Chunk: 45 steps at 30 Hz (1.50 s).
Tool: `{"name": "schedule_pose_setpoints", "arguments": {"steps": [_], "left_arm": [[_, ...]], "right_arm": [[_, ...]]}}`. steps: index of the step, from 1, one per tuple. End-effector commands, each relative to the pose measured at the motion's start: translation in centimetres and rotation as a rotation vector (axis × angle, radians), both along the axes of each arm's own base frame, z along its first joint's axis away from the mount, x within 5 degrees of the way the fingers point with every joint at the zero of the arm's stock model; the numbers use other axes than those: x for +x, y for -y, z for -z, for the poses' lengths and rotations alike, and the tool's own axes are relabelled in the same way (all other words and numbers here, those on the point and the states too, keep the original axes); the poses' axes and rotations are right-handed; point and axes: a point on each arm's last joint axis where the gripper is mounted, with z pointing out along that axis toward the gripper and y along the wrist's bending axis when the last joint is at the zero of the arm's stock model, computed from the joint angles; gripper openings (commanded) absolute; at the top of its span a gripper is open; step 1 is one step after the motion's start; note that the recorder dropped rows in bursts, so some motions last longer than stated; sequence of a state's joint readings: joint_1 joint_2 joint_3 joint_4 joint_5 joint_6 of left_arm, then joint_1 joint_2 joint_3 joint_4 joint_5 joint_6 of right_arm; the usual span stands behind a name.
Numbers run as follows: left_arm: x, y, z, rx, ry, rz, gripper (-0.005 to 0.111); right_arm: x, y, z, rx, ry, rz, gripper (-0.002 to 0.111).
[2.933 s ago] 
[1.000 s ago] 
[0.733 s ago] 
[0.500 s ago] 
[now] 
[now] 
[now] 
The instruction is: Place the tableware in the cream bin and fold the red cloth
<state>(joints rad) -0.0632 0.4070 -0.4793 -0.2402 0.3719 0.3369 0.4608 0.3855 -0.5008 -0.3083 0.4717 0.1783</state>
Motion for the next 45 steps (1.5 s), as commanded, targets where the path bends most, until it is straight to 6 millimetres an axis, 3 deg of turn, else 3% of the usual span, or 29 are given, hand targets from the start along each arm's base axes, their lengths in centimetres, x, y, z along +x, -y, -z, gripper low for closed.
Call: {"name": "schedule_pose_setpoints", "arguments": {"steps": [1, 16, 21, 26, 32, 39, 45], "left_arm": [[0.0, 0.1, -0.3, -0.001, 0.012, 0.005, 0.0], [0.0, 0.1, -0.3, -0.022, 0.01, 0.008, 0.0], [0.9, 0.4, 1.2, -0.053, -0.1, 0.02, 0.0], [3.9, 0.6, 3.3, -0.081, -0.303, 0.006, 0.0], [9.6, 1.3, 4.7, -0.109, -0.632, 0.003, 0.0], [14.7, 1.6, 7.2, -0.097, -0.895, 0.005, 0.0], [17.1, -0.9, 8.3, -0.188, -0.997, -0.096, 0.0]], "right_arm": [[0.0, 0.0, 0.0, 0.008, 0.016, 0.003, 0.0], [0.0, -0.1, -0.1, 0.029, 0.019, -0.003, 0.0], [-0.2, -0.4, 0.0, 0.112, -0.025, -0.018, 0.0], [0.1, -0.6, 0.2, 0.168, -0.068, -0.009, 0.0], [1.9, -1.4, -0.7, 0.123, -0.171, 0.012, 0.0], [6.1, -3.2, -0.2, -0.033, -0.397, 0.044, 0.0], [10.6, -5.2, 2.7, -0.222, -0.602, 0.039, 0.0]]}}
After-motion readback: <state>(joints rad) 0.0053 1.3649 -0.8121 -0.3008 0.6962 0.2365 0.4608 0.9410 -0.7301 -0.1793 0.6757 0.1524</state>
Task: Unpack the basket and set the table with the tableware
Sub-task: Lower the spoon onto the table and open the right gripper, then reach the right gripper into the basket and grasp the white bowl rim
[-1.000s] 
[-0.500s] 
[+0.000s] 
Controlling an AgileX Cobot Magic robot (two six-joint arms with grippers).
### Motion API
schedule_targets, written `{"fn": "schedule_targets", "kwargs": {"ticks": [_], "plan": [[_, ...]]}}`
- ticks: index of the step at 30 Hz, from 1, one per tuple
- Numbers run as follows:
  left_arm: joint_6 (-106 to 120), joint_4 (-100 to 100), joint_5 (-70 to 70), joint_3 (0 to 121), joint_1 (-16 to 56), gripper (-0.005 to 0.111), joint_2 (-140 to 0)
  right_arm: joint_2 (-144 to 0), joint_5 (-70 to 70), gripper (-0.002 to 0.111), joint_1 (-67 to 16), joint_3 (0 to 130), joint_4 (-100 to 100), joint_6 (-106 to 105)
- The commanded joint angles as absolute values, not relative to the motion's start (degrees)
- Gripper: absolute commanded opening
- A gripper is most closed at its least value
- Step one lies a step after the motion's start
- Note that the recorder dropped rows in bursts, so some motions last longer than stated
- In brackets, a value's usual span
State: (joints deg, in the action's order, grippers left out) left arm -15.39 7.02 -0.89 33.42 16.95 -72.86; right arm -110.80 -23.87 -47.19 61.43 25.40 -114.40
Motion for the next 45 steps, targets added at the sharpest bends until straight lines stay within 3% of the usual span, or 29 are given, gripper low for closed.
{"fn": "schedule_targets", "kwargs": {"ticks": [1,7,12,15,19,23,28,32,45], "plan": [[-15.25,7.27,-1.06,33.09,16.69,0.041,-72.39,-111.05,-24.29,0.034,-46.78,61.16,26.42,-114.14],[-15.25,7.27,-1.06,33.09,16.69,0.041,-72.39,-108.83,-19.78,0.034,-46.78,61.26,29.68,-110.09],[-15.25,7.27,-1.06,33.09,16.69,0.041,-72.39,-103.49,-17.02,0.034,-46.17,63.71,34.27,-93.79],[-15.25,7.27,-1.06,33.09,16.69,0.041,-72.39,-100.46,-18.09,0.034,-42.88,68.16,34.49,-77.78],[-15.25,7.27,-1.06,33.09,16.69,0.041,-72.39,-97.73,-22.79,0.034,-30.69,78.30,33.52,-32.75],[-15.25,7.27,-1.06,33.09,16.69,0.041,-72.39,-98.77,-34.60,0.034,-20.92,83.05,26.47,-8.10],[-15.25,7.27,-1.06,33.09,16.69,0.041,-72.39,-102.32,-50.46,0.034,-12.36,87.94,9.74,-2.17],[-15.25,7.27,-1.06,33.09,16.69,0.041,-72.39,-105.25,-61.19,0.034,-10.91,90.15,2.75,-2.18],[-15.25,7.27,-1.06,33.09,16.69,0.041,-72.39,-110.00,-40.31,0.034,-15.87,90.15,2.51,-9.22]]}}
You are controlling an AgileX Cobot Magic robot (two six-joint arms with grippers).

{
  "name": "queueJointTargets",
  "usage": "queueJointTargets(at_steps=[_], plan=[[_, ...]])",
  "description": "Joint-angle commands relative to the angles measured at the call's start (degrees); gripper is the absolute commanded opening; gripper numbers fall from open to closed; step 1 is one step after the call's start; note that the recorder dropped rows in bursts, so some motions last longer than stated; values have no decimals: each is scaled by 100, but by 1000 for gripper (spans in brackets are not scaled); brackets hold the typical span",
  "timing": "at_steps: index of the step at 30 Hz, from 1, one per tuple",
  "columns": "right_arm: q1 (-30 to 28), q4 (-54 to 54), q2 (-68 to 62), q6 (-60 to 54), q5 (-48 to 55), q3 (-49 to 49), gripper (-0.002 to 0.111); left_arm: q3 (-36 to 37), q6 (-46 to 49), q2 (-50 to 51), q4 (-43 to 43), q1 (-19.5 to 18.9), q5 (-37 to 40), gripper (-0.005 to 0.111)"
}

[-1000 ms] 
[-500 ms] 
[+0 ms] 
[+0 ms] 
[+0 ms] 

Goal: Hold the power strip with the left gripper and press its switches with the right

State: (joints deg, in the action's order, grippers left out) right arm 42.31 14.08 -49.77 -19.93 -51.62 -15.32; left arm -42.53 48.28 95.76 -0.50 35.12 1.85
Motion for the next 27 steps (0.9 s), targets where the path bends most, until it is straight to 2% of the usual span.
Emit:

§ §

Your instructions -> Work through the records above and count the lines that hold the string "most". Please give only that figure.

Exercise answer -> 3